● Work request:
Give a single number in reply. It is the count of lines below that contain the string "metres".
★ ★ ★ ★ ★ ★ ★
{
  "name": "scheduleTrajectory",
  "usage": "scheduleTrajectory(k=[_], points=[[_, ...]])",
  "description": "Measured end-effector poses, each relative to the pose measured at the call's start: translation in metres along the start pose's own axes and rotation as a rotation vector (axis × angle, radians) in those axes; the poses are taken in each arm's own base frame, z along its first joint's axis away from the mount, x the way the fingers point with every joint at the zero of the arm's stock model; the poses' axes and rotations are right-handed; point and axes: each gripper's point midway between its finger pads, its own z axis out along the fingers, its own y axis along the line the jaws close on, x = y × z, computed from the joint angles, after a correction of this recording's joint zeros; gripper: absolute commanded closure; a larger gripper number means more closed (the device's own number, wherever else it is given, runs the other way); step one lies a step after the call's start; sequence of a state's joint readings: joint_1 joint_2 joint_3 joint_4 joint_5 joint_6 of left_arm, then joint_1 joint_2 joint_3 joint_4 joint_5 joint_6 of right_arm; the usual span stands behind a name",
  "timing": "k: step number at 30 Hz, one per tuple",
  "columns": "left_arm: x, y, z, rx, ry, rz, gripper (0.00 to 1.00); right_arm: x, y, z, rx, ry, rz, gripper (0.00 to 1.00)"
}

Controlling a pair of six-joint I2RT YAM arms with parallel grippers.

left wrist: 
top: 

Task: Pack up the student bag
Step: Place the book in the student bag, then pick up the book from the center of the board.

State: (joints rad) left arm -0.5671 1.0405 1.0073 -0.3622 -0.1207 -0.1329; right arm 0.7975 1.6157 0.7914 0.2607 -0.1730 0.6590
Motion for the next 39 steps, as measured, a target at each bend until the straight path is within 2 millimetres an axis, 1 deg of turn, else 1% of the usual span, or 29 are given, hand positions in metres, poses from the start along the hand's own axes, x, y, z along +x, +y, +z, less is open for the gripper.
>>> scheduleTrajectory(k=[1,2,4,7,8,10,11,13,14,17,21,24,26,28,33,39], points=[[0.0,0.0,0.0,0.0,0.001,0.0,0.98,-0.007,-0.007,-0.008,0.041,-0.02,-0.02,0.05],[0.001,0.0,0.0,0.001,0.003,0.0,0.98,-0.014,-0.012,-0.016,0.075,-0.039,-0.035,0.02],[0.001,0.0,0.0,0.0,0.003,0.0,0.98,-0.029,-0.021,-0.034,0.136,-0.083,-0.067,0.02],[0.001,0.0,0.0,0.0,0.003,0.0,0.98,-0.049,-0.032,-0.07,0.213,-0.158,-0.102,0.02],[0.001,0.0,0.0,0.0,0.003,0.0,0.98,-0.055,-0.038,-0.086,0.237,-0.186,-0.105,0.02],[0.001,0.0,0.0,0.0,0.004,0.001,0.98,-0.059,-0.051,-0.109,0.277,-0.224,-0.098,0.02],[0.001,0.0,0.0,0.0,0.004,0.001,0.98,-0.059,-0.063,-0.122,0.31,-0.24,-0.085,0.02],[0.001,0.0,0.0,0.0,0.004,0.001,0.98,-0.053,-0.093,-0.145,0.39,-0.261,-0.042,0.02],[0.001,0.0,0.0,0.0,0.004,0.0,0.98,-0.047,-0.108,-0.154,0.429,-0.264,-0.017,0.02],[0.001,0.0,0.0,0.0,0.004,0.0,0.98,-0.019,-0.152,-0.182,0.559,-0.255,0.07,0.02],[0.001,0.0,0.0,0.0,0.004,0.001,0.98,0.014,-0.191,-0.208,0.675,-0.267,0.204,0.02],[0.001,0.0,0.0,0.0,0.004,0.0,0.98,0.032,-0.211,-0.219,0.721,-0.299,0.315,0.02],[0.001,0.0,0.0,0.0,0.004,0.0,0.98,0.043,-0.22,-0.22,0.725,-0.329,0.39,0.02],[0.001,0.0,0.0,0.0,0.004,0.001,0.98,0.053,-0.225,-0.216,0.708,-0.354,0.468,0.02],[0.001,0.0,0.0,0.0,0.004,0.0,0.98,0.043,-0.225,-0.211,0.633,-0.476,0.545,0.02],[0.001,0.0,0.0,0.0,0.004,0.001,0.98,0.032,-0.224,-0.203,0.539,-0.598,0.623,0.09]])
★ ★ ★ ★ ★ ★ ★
● Output for this task:
2